— WHAT THIS TASK INVOLVES —
Wherever a line below holds the word "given", copy that line.

— RECORDS FOR THIS EXERCISE —
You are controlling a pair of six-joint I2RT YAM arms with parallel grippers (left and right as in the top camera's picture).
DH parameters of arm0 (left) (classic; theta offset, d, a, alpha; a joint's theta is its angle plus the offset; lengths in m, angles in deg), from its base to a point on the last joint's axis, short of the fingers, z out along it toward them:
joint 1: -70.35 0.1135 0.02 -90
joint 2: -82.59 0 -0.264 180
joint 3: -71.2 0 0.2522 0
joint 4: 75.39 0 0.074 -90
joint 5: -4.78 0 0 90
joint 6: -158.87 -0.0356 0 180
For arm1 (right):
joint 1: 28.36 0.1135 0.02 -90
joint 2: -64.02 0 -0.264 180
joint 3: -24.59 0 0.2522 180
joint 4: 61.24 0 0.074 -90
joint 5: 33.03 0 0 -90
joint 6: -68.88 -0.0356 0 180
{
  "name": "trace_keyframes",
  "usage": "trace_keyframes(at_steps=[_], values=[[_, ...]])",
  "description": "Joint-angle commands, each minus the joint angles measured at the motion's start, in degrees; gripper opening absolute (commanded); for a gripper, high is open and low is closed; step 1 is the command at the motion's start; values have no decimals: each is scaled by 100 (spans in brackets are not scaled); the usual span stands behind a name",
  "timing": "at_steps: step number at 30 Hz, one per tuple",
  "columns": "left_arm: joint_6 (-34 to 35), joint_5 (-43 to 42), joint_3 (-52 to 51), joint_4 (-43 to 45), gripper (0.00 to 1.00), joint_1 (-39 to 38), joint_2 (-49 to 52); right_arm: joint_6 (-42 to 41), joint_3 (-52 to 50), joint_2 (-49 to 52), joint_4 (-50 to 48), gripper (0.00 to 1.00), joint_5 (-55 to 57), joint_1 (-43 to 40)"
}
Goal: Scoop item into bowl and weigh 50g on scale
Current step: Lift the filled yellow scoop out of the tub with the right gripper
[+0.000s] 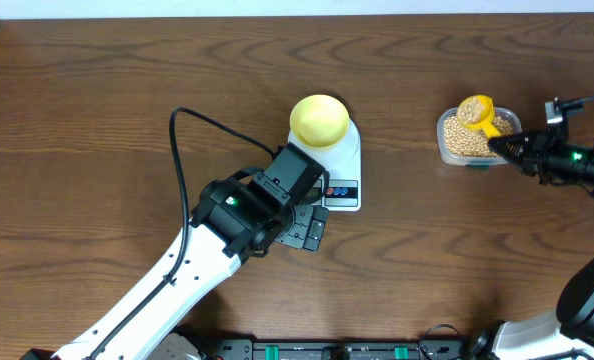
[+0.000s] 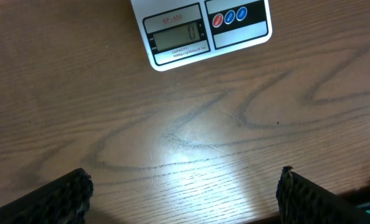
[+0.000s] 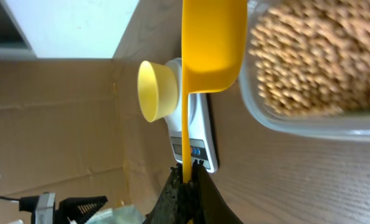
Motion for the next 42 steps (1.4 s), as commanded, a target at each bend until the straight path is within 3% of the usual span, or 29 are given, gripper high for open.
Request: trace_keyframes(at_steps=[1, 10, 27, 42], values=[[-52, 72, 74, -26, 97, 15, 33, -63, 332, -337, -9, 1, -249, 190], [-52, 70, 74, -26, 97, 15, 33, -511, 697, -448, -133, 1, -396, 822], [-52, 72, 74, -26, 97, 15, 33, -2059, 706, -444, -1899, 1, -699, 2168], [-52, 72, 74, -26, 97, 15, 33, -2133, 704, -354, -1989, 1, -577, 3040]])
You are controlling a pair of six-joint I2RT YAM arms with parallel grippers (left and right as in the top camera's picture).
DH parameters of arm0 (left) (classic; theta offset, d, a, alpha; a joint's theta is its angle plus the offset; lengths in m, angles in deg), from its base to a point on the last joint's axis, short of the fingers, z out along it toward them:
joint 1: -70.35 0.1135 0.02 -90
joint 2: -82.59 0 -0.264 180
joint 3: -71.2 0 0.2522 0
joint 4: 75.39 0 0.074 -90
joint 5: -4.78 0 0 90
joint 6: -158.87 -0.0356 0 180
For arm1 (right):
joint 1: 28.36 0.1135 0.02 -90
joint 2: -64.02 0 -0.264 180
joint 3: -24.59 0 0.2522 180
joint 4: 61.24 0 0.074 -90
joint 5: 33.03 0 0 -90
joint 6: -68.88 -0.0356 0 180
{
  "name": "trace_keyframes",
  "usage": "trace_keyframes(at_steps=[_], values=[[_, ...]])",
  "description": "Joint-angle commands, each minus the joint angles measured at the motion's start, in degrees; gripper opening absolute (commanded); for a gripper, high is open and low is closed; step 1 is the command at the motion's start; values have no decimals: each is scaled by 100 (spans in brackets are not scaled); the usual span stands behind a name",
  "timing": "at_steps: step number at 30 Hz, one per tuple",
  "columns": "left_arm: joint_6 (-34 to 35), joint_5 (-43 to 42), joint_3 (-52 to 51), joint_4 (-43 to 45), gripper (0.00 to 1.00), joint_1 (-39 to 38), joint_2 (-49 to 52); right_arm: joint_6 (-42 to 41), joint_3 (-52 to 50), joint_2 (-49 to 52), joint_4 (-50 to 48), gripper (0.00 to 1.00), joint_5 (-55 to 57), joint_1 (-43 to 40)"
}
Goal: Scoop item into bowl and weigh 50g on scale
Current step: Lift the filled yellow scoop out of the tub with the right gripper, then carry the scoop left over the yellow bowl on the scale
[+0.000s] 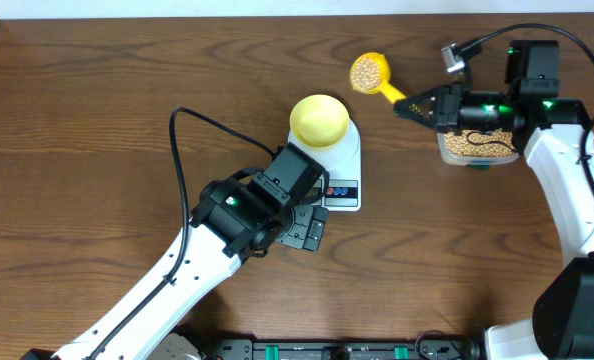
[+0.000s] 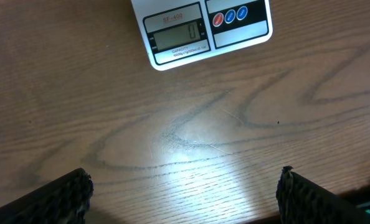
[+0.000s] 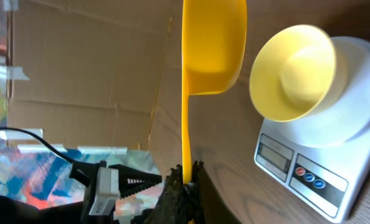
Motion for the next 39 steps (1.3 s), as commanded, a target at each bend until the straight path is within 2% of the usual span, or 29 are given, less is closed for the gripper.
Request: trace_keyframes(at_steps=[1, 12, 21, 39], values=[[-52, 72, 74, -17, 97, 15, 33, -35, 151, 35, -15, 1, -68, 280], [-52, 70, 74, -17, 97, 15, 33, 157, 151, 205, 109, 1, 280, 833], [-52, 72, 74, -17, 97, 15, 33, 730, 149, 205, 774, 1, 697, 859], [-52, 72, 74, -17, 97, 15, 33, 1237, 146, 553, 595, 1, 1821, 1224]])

— SOLVED PROBLEM —
Motion for the next 42 steps (1.4 s), as commanded, a target at each bend until the straight path is within 3% of the usual span, or 29 are given, gripper high for open.
Motion for the next 39 steps (1.3 s), as commanded, a target at each bend until the straight path is within 2% of the usual span, or 29 are given, less is closed for the gripper.

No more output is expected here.